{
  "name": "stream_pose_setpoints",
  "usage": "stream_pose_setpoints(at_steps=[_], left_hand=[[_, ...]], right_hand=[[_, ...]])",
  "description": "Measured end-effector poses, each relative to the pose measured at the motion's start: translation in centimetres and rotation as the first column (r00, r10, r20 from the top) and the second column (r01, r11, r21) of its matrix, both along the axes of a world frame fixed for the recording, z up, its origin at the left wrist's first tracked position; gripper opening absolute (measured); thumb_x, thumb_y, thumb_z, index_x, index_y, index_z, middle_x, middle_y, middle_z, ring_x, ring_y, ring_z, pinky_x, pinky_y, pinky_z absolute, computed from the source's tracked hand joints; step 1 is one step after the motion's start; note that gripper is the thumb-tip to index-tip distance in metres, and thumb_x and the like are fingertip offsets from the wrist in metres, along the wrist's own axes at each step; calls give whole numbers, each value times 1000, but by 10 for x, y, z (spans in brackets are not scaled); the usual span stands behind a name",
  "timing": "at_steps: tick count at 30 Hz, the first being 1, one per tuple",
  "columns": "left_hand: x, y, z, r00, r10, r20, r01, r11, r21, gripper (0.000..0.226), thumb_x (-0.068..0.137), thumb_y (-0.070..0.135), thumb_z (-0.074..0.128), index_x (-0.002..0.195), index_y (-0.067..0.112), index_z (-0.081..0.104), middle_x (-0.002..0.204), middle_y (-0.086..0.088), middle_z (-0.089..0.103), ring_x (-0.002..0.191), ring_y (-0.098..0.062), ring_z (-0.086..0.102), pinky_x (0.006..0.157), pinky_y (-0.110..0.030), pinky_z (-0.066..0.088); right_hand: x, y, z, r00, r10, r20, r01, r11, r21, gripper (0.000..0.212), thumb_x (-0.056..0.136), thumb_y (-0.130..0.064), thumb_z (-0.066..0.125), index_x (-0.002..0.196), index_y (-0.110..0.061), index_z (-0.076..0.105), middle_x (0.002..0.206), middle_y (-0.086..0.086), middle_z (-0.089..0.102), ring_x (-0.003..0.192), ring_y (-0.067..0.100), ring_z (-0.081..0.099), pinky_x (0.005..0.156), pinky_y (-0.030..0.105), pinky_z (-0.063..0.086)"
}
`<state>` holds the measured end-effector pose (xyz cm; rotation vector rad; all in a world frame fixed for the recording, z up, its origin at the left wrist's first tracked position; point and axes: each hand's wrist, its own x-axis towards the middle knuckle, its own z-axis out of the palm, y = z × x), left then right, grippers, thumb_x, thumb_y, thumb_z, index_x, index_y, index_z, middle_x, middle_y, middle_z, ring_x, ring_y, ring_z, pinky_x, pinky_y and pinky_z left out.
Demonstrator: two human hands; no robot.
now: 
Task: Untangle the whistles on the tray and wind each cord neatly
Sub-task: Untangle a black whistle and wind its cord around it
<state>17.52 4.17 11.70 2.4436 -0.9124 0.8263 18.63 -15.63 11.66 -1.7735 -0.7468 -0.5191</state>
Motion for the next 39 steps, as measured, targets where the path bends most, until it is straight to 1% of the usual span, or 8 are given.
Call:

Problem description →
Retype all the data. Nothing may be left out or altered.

Solution →
{
  "name": "stream_pose_setpoints",
  "usage": "stream_pose_setpoints(at_steps=[_], left_hand=[[_, ...]], right_hand=[[_, ...]])",
  "description": "Measured end-effector poses, each relative to the pose measured at the motion's start: translation in centimetres and rotation as the first column (r00, r10, r20 from the top) and the second column (r01, r11, r21) of its matrix, both along the axes of a world frame fixed for the recording, z up, its origin at the left wrist's first tracked position; gripper opening absolute (measured); thumb_x, thumb_y, thumb_z, index_x, index_y, index_z, middle_x, middle_y, middle_z, ring_x, ring_y, ring_z, pinky_x, pinky_y, pinky_z absolute, computed from the source's tracked hand joints; step 1 is one step after the motion's start; note that gripper is the thumb-tip to index-tip distance in metres, and thumb_x and the like are fingertip offsets from the wrist in metres, along the wrist's own axes at each step; calls give whole numbers, each value times 1000, but by 10 for x, y, z (spans in brackets are not scaled); the usual span stands behind a name",
  "timing": "at_steps: tick count at 30 Hz, the first being 1, one per tuple",
  "columns": "left_hand: x, y, z, r00, r10, r20, r01, r11, r21, gripper (0.000..0.226), thumb_x (-0.068..0.137), thumb_y (-0.070..0.135), thumb_z (-0.074..0.128), index_x (-0.002..0.195), index_y (-0.067..0.112), index_z (-0.081..0.104), middle_x (-0.002..0.204), middle_y (-0.086..0.088), middle_z (-0.089..0.103), ring_x (-0.002..0.191), ring_y (-0.098..0.062), ring_z (-0.086..0.102), pinky_x (0.006..0.157), pinky_y (-0.110..0.030), pinky_z (-0.066..0.088); right_hand: x, y, z, r00, r10, r20, r01, r11, r21, gripper (0.000..0.212), thumb_x (-0.056..0.136), thumb_y (-0.130..0.064), thumb_z (-0.066..0.125), index_x (-0.002..0.196), index_y (-0.110..0.061), index_z (-0.076..0.105), middle_x (0.002..0.206), middle_y (-0.086..0.086), middle_z (-0.089..0.102), ring_x (-0.003..0.192), ring_y (-0.067..0.100), ring_z (-0.081..0.099), pinky_x (0.005..0.156), pinky_y (-0.030..0.105), pinky_z (-0.063..0.086)"
}
`<state>` holds the measured end-effector pose (xyz cm; rotation vector rad; all in a world frame fixed for the recording, z up, its origin at the left wrist's first tracked position; point and axes: each hand's wrist, its own x-axis towards the middle knuckle, its own z-axis out of the palm, y = z × x), left then right, grippers, thumb_x, thumb_y, thumb_z, index_x, index_y, index_z, middle_x, middle_y, middle_z, ring_x, ring_y, ring_z, pinky_x, pinky_y and pinky_z left out.
Demonstrator: two human hands; no robot.
now: 
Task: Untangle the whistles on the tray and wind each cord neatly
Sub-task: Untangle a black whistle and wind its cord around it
<state>17.52 4.17 11.70 2.4436 -0.9124 0.8263 18.63 -15.63 11.66 -1.7735 -0.7468 -0.5191</state>
Motion for the next 39 steps, as measured, targets where the path bends most, until it is straight to 1% of the usual span, or 8 are given.
Call:

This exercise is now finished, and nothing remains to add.